### YOUR GOAL
Take the lines of the data below from the very first through the line containing "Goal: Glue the" and output them exactly, pictures excluded.

### COLLECTED DATA
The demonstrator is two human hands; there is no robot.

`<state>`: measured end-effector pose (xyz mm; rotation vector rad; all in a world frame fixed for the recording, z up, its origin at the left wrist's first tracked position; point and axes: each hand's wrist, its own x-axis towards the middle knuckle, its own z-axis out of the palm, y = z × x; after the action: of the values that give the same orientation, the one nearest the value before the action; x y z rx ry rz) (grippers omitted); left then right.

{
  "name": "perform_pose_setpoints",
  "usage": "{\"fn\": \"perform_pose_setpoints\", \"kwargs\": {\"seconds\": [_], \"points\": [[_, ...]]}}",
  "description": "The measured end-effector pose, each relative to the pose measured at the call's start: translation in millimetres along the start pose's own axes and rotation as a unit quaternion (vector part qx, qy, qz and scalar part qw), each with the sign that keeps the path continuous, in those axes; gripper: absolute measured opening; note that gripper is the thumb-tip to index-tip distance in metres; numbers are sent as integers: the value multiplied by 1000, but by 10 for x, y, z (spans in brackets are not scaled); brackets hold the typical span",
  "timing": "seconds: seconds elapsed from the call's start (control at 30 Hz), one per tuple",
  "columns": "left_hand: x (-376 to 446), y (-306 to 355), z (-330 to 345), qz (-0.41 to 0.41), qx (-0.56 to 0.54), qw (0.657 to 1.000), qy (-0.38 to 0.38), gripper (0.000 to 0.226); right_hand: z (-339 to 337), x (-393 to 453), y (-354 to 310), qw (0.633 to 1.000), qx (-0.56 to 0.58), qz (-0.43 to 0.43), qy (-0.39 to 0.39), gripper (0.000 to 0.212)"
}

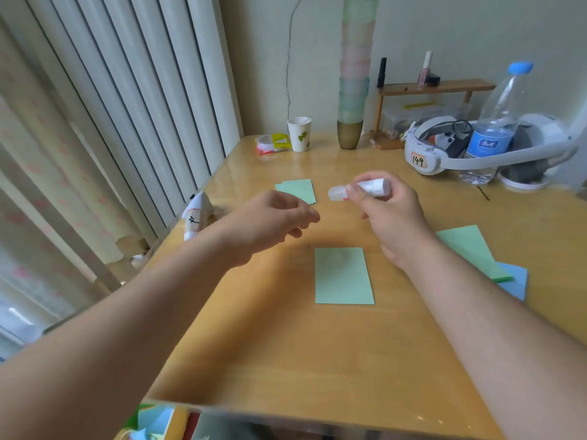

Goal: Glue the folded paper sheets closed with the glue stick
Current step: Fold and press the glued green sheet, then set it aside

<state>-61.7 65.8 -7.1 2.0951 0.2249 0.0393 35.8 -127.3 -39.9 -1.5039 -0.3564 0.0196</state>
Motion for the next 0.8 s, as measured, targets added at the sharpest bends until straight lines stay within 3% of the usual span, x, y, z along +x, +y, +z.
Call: {"fn": "perform_pose_setpoints", "kwargs": {"seconds": [0.17,0.3,0.43,0.5,0.63,0.73,0.8], "points": [[279,69,428,32,-73,995,51,33,7,12,-69,993,99,62,-9,28],[439,132,586,13,-191,979,72,27,46,-7,-2,994,92,50,-34,19],[465,54,630,44,-226,970,72,30,61,-3,26,995,89,19,-42,20],[428,23,591,81,-225,969,59,29,79,-11,64,999,15,-7,-41,20],[352,-55,388,131,-167,974,79,25,100,-40,107,986,-137,-43,-81,20],[313,-156,98,131,-29,983,124,14,98,-67,124,948,-284,-99,-105,23],[324,-256,-69,104,64,974,192,10,117,-71,143,940,-306,-116,-96,22]]}}
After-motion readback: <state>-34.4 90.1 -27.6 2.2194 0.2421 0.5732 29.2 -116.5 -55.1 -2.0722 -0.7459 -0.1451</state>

### COMPLETED EXERCISE
The demonstrator is two human hands; there is no robot.

`<state>`: measured end-effector pose (xyz mm; rotation vector rad; all in a world frame fixed for the recording, z up, its origin at the left wrist's first tracked position; point and axes: each hand's wrist, its own x-axis towards the middle knuckle, its own z-axis out of the palm, y = z × x; after the action: of the values that give the same orientation, the one nearest the value before the action; x y z rx ry rz) (grippers omitted); left then right.

{
  "name": "perform_pose_setpoints",
  "usage": "{\"fn\": \"perform_pose_setpoints\", \"kwargs\": {\"seconds\": [_], \"points\": [[_, ...]]}}",
  "description": "The measured end-effector pose, each relative to the pose measured at the call's start: translation in millimetres along the start pose's own axes and rotation as a unit quaternion (vector part qx, qy, qz and scalar part qw), each with the sign that keeps the path continuous, in those axes; gripper: absolute measured opening; note that gripper is the thumb-tip to index-tip distance in metres; numbers are sent as integers: the value multiplied by 1000, but by 10 for x, y, z (spans in brackets are not scaled); brackets hold the typical span",
  "timing": "seconds: seconds elapsed from the call's start (control at 30 Hz), one per tuple",
  "columns": "left_hand: x (-376 to 446), y (-306 to 355), z (-330 to 345), qz (-0.41 to 0.41), qx (-0.56 to 0.54), qw (0.657 to 1.000), qy (-0.38 to 0.38), gripper (0.000 to 0.226); right_hand: z (-339 to 337), x (-393 to 453), y (-354 to 310), qw (0.633 to 1.000), qx (-0.56 to 0.58), qz (-0.43 to 0.43), qy (-0.39 to 0.39), gripper (0.000 to 0.212)"
}


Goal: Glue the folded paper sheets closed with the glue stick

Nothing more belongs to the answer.